If we spend money on the patient, being very well aware that this will not in any circumstances keep him alive then it is purely a waste of expenditure of the family. And knowing the high expenses incurred in medical will it not deteriorate the financial condition of the family?

Hinduism accepts the right to die for those who are tormented by terminal diseases or those who have no desire, ambition or no responsibilities remaining; and allows death through the non-violent practice of fasting to the point of starvation (Prayopavesa).Jainism has a similar practice named Santhara. Other religious views on suicide vary in their tolerance and include denial of the right as well as condemnation of the act. In the Catholic faith, suicide is considered a grave sin.

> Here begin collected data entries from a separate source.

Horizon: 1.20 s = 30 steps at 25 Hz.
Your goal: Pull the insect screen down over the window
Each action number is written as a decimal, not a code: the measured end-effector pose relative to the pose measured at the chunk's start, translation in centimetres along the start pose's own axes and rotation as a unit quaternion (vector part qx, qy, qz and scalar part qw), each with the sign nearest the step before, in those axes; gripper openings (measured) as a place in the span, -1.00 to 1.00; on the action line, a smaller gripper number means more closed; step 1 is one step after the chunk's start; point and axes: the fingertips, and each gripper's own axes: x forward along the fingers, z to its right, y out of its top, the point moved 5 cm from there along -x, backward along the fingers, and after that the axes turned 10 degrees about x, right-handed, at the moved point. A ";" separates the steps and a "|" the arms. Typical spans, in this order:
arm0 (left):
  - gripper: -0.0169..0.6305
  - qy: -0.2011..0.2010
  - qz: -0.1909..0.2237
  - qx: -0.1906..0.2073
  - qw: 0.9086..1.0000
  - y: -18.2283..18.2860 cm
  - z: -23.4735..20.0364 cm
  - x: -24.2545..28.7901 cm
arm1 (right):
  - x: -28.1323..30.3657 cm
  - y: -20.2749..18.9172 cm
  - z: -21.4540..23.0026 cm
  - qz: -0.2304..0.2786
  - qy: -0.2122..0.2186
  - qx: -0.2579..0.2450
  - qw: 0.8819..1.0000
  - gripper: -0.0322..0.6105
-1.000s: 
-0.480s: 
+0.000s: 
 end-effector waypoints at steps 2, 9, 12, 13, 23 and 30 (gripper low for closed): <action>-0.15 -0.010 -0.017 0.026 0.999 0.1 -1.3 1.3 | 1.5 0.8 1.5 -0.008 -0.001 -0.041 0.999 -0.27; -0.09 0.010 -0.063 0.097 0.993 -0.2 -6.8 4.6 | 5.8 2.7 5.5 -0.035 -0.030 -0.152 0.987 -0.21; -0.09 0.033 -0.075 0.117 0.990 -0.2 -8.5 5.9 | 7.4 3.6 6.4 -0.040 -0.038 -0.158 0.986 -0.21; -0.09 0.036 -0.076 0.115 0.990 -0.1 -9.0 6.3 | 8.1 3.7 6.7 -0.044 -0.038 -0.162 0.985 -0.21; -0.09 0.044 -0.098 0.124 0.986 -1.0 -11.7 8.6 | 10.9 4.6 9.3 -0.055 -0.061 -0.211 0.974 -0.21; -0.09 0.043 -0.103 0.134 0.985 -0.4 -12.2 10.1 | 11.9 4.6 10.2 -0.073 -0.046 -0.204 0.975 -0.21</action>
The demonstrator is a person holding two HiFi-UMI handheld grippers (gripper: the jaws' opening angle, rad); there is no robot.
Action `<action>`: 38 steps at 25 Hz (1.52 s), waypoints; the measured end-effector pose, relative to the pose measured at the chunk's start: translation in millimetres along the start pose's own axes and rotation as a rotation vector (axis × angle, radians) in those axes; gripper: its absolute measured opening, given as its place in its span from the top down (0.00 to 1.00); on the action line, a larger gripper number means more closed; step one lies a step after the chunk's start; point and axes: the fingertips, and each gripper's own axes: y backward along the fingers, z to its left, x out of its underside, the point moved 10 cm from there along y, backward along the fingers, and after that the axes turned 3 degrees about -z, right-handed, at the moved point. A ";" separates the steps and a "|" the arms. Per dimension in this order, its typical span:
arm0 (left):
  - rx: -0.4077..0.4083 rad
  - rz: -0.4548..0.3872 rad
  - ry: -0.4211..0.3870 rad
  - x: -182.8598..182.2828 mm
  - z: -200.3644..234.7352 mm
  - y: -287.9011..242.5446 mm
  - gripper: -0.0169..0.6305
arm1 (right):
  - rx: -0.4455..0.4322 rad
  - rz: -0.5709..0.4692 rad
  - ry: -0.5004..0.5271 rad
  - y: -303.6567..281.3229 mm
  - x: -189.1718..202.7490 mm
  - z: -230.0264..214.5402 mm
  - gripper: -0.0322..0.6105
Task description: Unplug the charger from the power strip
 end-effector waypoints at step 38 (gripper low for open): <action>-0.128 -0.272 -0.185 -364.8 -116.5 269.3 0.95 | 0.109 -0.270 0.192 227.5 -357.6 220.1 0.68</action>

Instead of legalizing the right to die and allowing it generally it can be allowed in rarest of rare cases. It can also be allowed in appropriate cases of passive euthanasia by taking the consent of the patient or by the information and consent provided by the doctors.


[1] P Rathinam v. Union of India (1994) SCC 394

[2] Lewy G. Assisted suicide in the US and Europe. New York: Oxford University Press, Inc; 2011.

[3] Dowbiggin I. A merciful end: The euthanasia movement in modern America. New York: Oxford University Press, Inc; 2003.

[4] Aruna Ramchandra Shanbaug vs. Union of India & Ors. Writ Petition (Criminal) no. 115 of 2009, Decided on 7 March 2011.

[5] P. Rathinam vs. Union of India, 1994(3) SCC 394

[6] Gian Kaur vs. the State of Punjab, 1996(2) SCC 648

[7] Gandhi A, Chaturvedi SK, Chandra P. Desire for death in cancer patients – an Indian Study. Presented at the International Congress of the International Psycho-Oncology Society, Copenhagen 2004

[8] State v. Sanjay Kumar, (1985) Crl. Law Journal, 93

[9] Naresh Marotrao Sakhre v. Union of India 1995 Cri L J 96 (Bom)

[10] P. Rathinam Vs Union of India and another AIR 1994 SC 1844: 1994 Cri. L. J. 1605: (1994) 3 SCC 394,

[11] Gian Kaur vs. the State of Punjab, 1996(2) SCC 648

[12] http://edition.cnn.com/2014/10/07/opinion/maynard-assisted-suicide-cancer-dignity/index.html

[13] P. Rathinam vs. Union of India, 1994(3) SCC 394

[14] Naresh Marotrao Sakhre v. Union of India 1995 Cri L J 96 (Bom)

[15] Gian Kaur vs. the State of Punjab, 1996(2) SCC 648

[16] http://lawcommissionofindia.nie.in/reports/rep196.pdf

[17] Aruna Ramchandra Shanbaug vs. Union of India & Ors. Writ Petition (Criminal) no. 115 of 2009, Decided on 7 March 2011.